*** Block opens ***
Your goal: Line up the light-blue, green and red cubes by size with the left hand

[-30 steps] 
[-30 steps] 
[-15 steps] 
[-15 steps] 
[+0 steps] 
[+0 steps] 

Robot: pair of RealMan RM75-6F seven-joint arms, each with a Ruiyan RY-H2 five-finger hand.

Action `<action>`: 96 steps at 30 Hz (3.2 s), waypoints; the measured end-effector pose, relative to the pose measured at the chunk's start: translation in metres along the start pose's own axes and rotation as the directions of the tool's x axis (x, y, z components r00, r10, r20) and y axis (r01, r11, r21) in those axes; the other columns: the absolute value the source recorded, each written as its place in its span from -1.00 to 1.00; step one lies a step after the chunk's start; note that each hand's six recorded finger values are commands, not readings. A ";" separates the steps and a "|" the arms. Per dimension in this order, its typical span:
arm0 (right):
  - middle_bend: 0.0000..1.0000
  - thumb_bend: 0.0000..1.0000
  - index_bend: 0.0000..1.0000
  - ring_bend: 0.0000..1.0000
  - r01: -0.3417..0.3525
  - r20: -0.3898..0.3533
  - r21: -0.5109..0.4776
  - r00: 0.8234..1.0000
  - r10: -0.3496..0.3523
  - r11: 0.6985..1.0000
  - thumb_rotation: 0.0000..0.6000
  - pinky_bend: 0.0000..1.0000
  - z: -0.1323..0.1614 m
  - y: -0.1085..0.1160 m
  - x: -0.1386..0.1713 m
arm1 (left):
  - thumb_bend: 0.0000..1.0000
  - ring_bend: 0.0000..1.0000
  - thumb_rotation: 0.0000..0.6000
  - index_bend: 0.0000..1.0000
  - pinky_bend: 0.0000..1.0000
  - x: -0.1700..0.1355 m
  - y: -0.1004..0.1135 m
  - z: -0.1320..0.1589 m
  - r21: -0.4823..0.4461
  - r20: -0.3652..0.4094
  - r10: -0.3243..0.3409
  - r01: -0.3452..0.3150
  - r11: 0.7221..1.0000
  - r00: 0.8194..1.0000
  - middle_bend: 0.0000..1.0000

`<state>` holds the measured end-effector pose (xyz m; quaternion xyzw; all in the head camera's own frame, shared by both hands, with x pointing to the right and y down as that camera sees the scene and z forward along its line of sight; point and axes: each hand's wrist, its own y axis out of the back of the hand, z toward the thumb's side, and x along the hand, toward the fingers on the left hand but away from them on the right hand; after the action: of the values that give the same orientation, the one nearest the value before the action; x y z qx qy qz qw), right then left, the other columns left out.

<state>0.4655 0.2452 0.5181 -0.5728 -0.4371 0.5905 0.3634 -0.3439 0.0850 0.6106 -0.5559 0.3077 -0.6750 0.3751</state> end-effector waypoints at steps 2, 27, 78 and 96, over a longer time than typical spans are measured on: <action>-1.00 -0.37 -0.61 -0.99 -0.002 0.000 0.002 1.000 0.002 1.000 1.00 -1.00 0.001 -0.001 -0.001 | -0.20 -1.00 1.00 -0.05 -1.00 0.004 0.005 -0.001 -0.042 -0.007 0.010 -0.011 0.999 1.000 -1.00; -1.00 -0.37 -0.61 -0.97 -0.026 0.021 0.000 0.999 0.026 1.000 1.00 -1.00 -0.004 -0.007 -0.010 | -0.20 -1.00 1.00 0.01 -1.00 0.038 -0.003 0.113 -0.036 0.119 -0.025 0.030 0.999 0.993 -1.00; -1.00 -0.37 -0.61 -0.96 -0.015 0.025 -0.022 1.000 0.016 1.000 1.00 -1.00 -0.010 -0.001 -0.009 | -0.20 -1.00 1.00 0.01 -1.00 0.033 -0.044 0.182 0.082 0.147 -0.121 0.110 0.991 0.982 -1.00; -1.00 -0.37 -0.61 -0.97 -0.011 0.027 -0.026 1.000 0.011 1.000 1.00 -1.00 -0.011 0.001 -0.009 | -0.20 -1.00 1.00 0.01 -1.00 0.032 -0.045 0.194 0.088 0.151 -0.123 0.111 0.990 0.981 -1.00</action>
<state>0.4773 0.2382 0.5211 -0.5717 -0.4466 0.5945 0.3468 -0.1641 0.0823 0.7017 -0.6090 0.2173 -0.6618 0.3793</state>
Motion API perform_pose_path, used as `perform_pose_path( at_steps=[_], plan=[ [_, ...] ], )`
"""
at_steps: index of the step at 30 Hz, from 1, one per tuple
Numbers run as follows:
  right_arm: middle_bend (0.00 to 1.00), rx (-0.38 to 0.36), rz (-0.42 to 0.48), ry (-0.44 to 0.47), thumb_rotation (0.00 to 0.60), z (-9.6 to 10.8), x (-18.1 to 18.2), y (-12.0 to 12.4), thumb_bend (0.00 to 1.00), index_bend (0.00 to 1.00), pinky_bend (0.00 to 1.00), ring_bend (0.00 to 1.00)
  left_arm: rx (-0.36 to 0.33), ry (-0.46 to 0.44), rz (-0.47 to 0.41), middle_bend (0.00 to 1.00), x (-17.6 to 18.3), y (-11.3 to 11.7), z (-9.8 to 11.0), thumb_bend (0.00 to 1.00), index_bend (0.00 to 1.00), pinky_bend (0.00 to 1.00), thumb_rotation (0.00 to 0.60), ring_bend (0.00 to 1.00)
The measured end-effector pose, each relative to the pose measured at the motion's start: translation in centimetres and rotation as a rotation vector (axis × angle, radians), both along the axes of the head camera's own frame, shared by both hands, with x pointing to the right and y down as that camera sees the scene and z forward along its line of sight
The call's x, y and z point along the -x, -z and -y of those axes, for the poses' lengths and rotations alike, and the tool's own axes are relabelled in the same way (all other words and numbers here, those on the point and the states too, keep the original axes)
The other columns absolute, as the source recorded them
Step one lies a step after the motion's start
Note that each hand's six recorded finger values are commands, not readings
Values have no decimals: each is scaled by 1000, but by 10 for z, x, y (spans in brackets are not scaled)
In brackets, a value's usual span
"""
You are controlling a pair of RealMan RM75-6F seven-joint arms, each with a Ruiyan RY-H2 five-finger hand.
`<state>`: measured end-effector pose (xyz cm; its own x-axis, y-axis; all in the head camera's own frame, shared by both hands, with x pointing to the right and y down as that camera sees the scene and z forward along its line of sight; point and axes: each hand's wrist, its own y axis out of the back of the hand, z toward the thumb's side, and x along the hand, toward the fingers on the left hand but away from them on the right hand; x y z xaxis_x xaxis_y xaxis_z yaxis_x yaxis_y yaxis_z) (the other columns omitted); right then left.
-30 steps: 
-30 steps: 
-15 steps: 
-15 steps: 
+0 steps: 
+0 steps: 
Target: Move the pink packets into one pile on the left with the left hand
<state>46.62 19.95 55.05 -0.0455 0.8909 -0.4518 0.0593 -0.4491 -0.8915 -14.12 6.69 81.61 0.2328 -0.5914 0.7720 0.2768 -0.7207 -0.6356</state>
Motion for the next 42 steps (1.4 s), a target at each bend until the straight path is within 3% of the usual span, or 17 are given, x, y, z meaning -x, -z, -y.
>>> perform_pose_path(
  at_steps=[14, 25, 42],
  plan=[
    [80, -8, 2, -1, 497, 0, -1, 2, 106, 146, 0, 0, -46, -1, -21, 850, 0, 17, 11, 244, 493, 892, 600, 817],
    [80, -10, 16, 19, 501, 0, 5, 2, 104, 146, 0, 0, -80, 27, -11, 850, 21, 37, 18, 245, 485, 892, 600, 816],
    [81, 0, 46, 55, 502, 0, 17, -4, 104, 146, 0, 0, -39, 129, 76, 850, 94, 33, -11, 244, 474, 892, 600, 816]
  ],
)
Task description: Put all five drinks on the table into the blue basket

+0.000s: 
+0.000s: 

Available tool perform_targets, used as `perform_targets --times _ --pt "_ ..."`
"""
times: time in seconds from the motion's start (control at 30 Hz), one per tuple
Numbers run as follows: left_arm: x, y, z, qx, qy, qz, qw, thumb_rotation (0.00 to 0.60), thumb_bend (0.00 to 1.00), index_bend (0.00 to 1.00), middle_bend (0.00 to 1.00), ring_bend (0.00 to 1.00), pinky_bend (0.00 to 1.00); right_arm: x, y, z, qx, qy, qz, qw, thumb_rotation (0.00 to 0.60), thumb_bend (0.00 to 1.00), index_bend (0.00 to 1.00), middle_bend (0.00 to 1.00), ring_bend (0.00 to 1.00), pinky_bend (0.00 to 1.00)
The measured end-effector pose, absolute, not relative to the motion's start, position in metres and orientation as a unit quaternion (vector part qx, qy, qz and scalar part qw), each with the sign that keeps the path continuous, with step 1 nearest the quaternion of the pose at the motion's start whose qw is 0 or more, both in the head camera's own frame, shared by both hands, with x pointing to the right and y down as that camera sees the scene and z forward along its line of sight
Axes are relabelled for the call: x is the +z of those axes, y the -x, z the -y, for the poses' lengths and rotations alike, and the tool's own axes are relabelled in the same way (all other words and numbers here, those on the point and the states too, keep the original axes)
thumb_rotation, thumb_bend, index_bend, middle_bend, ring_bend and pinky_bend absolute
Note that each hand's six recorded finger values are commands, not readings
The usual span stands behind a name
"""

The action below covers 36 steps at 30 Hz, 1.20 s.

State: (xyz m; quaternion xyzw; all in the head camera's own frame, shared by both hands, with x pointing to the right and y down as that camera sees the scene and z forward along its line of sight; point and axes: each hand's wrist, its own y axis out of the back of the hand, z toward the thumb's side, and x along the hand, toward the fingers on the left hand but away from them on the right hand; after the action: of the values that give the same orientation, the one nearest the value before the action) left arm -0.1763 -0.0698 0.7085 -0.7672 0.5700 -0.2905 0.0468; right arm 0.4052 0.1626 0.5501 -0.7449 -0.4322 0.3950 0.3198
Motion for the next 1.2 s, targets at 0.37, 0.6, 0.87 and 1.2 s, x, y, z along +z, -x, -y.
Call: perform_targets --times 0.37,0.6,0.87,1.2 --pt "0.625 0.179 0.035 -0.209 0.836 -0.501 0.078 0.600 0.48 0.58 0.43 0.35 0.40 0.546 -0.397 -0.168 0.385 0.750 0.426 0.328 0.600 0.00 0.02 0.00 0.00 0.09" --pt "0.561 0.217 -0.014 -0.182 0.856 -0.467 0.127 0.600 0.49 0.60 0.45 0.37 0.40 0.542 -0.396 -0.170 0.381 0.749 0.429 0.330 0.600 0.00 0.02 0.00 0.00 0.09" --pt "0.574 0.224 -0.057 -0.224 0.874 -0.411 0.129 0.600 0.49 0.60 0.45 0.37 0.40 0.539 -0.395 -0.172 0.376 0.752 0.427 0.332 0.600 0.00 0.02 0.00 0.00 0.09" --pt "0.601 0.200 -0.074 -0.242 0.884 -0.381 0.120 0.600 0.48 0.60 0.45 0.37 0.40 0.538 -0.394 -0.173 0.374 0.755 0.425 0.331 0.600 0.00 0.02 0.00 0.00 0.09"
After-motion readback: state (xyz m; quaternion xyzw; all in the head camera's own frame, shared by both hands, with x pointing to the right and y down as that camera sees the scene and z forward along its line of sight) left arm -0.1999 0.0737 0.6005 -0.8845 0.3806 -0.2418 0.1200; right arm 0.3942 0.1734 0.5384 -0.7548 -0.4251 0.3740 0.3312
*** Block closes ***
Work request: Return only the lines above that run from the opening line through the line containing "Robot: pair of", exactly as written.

Answer space:
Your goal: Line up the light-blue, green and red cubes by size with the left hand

[-30 steps] 
[-30 steps] 
[-15 steps] 
[-15 steps] 
[+0 steps] 
[+0 steps] 

Robot: pair of RealMan RM75-6F seven-joint arms, each with a Ruiyan RY-H2 five-finger hand.

The given output is complete.